David Bromwich

David Bromwich, Sterling Professor of English at Yale, is the author of many books, including Hazlitt: The Mind of a Critic, Moral Imagination: The Intellectual Life of Edmund Burke and How Words Make Things Happen.

Narcissus and Cain

David Bromwich, 6 August 1992

‘Sensibility’ was the name of a faculty before it was the name of a style. On the divide of the physical and mental, it suggested a power to receive life’s pleasures and pains, and a less certain power to judge their worth. Such was the critical usage of the late 18th century, largely derived from Hume. Popular usage went further and has lasted longer. Taste in action, and on perpetual display, good taste, in fact, run riot – sensibility in this range of meaning tended to imply a misplaced connoisseurship. Its fictional heroes and heroines, who thought that ‘moral nuances’ of character could be picked out with the same equipment one used to admire the picturesque gradations of a landscape, got into their usual scrapes with society because they were easily bored. Enemies of routine, they craved what they called the unexpected.’

Slow Deconstruction

David Bromwich, 7 October 1993

The guru differs from the sage in point of approachability. To experience the sage, you must have read his work; the meeting may come later, and may disappoint. With the guru, personal contact matters most and the first encounter must succeed; the writing need only offer a clue to the presence. Paul de Man said enough memorable things to be quoted like scripture by the susceptible, and one of the things he said was about quotation: Citer, c’est penser. It is fair to conclude that in his last years he was a guru. The effects can be felt in his writing. But he kept talking to those outside the inner circle, as many in such a position do not; and his long career of teaching (at Harvard, Cornell, Johns Hopkins, and Yale) has a satisfying continuity.
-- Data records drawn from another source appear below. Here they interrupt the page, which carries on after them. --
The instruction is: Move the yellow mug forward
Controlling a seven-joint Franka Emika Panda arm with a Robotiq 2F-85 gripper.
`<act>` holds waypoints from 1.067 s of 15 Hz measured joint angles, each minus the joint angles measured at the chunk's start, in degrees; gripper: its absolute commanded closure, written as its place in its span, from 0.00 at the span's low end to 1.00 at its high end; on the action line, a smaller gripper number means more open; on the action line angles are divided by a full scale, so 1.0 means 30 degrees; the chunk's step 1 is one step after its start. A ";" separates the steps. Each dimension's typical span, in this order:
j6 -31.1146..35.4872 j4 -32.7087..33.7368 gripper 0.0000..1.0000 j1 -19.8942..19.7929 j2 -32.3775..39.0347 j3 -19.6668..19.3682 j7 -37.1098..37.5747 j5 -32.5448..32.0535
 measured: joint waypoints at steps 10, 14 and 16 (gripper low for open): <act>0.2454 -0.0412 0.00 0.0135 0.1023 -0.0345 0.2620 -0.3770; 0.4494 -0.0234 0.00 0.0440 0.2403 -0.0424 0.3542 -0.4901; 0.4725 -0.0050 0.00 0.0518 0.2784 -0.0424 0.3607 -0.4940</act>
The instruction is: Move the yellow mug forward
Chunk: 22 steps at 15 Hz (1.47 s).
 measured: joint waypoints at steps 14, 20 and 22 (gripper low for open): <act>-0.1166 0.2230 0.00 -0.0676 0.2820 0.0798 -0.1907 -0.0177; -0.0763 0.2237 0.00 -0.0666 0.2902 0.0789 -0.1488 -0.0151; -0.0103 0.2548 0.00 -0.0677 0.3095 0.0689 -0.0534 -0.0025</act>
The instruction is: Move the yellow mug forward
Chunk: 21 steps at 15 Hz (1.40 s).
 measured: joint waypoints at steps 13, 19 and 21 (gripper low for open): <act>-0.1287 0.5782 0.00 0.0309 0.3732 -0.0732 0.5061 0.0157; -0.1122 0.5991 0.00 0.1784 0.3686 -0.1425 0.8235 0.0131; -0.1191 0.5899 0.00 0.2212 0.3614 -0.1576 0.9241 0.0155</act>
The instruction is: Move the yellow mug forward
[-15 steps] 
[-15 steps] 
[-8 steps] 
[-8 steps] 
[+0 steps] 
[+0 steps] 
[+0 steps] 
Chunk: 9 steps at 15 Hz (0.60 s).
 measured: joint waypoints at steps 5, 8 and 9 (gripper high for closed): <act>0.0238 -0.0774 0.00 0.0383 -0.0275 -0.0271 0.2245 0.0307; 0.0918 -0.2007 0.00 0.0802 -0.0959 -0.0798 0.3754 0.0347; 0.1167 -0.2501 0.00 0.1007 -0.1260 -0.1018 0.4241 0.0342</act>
If his deepest admirers included a few more who did not know him in the classroom, he might qualify as a hermetic late instance of the Continental sage.

Rat Poison

David Bromwich, 17 October 1996

Martha Nussbaum is a classical scholar and moral philosopher who in several books and a great many essays has advanced a thesis about the cognitive power of emotions. Feeling, she says, is part of thought. Only accidents of usage and the rationalist prepossessions of modern philosophy could have made us think otherwise. Her evidence covers a wide range, from Plato and Aristotle to Proust and Henry James, and though she takes a critical interest in thinkers, mostly of the Stoic tradition, who have promoted the rival virtues of self-sufficiency, she writes to call attention to those who preach and practise sympathy. These philosophers and novelists expand the limits of association a society takes for granted, and by doing so extend the possibilities of reform, and their commentator frankly declares herself their inheritor. Such is Nussbaum’s project, ‘the project’ as she has called it, for she recognises certain sharers of her aims: among literary critics, Wayne Booth; among philosophers, Bernard Williams and Stanley Cavell; among social scientists, Amartya Sen. Nussbaum explains her discovery of virtues eloquently, volubly, in the manner of a belated Victorian moralist. The reverse of a dry writer, she is fairly often deeply moved, and you come to know not only what she felt but how and when the feeling dawned on her.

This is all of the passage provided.